When compared to the end point of last year, total assets fell by $62.1M driven by a $36.5M reduction in the value of the French Guyana exploration assets, a $23.7M fall in cash, a £3.5M fall in the value of Italian exploration assets and a $1.6M decline in the value of IT systems partially offset by a $3.5M growth in the value of the Italian oil and gas assets.  Total liabilities increased during the year as a $749K increase in accruals and deferred income, and a $1.1M growth in trade payables were partially offset by a $406K decline in deferred tax liabilities and a $328K fall in the Italian Government loan.  The end result is a net tangible asset level of $7.3M, a collapse of $22.5M year on year.

NOPcash

Before movements in working capital, cash losses widened by $5.3M to $5.1M.  A fall in receivables and an increase in payables meant that after interest and tax, the group lost $2.7M from operations, a $491K improvement year on year due to the much smaller tax payment.  The group spent $11M on producing assets and property, plant and equipment, and some $11M on exploration before an inflow of $2.5M from the sale of a subsidiary meant that the cash outflow before financing stood at $22.2M.  After government loans broadly cancelled each other out, the cash outflow for the year stood at $22M to give a cash level of $12.1M at the year-end which is clearly not a sustainable situation.

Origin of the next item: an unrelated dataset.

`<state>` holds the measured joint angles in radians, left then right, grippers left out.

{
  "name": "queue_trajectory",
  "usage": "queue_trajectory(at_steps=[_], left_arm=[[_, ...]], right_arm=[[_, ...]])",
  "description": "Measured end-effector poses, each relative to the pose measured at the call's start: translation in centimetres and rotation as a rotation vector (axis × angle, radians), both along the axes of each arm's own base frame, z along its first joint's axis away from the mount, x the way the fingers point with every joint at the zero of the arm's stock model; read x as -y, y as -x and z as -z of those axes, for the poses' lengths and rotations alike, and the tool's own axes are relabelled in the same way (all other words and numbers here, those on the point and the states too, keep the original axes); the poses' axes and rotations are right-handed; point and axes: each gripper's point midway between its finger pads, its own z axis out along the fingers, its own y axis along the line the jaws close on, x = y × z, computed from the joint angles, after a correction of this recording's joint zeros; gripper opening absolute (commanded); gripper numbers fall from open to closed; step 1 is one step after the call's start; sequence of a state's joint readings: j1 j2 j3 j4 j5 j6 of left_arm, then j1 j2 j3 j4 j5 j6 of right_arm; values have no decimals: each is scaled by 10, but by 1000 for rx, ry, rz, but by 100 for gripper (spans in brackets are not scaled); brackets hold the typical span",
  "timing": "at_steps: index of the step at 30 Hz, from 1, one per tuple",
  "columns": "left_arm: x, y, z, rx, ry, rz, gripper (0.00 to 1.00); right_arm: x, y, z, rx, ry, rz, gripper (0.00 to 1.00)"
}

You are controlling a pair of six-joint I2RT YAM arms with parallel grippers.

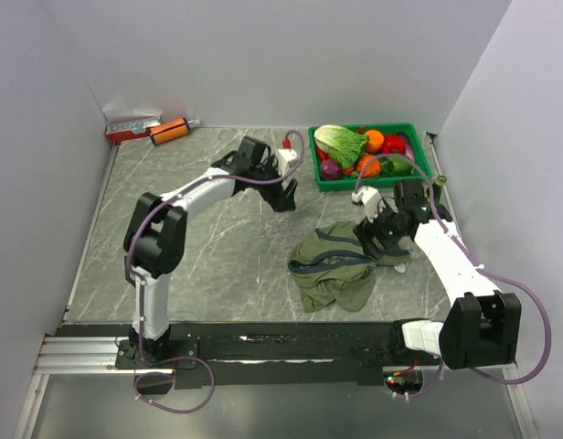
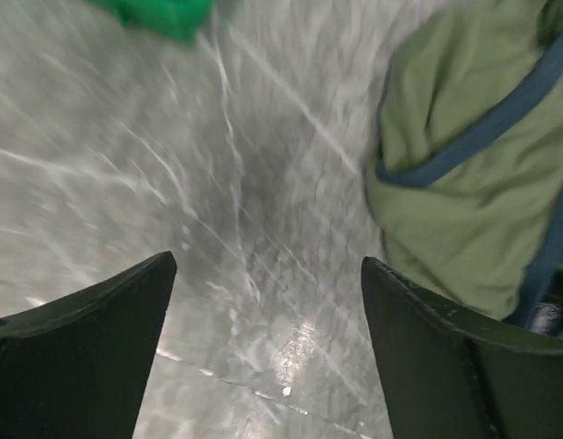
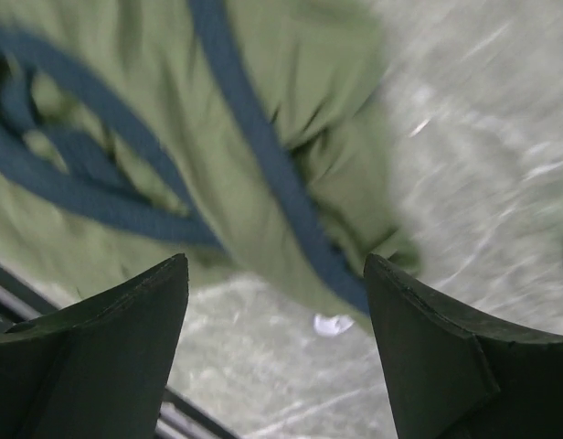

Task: Remove the brooch from the garment

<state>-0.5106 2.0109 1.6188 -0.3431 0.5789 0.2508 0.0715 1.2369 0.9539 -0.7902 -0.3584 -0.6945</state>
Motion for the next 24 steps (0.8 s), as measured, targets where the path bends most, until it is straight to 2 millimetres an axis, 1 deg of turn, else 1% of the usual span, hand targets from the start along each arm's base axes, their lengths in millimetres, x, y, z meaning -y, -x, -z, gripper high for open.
queue_trajectory(at_steps=[2, 3, 5, 7, 9, 13, 14, 16, 20, 21, 22, 23, 24], left_arm=[[0, 3, 25, -50, -18, 3, 81], [2, 2, 36, -70, -14, 2, 80], [7, 0, 47, -127, 5, -16, 78], [14, -7, 52, -158, 35, -39, 79], [21, -8, 54, -176, 55, -48, 79], [43, 9, 59, -235, 85, -14, 77], [54, 18, 61, -253, 92, 5, 77], [66, 29, 68, -279, 98, 28, 75], [80, 48, 85, -339, 88, 58, 69], [81, 50, 88, -352, 88, 59, 66], [82, 50, 89, -356, 94, 63, 63], [82, 49, 88, -358, 97, 63, 56], [81, 49, 89, -363, 100, 64, 52]], right_arm=[[7, 9, 12, -32, 22, -16, 84], [11, 13, 16, -41, 35, -24, 84], [18, 14, 20, -41, 57, -30, 84], [24, 14, 24, -38, 81, -38, 82], [28, 16, 30, -43, 100, -49, 80], [38, 18, 43, -68, 136, -57, 75], [41, 17, 45, -72, 144, -53, 75], [46, 14, 49, -79, 155, -43, 71], [53, 9, 58, -90, 174, -28, 67], [54, 8, 58, -88, 176, -27, 62], [54, 7, 59, -87, 177, -26, 60], [54, 6, 60, -88, 177, -28, 58], [54, 6, 61, -90, 177, -29, 54]])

At the year-end the group has cash of $12.1M and they expect to make future revenue from existing oil and gas fields but further development or drilling in Canada and appraisal activities on the group’s assets in Italy will require external capital, which may come from the farm out of existing assets, the sale of non-core assets, debt or equity.  The board believe that they have sufficient resources to continue in operation at least until the end of 2016.

In Canada the group started proof of concept work in the Virgo area of NW Alberta, aiming to redevelop Keg River carbonate reefs with low recovery factors, using workovers of existing wells and the drilling of new wells.  The positive results from the first three wells resulted in a redevelopment programme being initiated with the expectation that the year-end exit production rate would be over 500 bopd.  The initial three wells were placed on production using rental equipment with the fluids trucked to the local processing facility, pending tie-in to the existing infrastructure which gave a stabilised production of more than 200 bopd at the half year point.

The results of the three wells drilled in the second half of the year were mixed with one well testing at more than 1,000 bopd, one at 20 bopd and the third proving swept with water.  The high rate well was tied in to the existing local infrastructure and, combined with the initial three wells, allowed production to peak at more than 500 bopd just before the end of the year.  The declining oil price postponed further capital investment to tie in the three original wells due to a much longer investment payback horizon, however.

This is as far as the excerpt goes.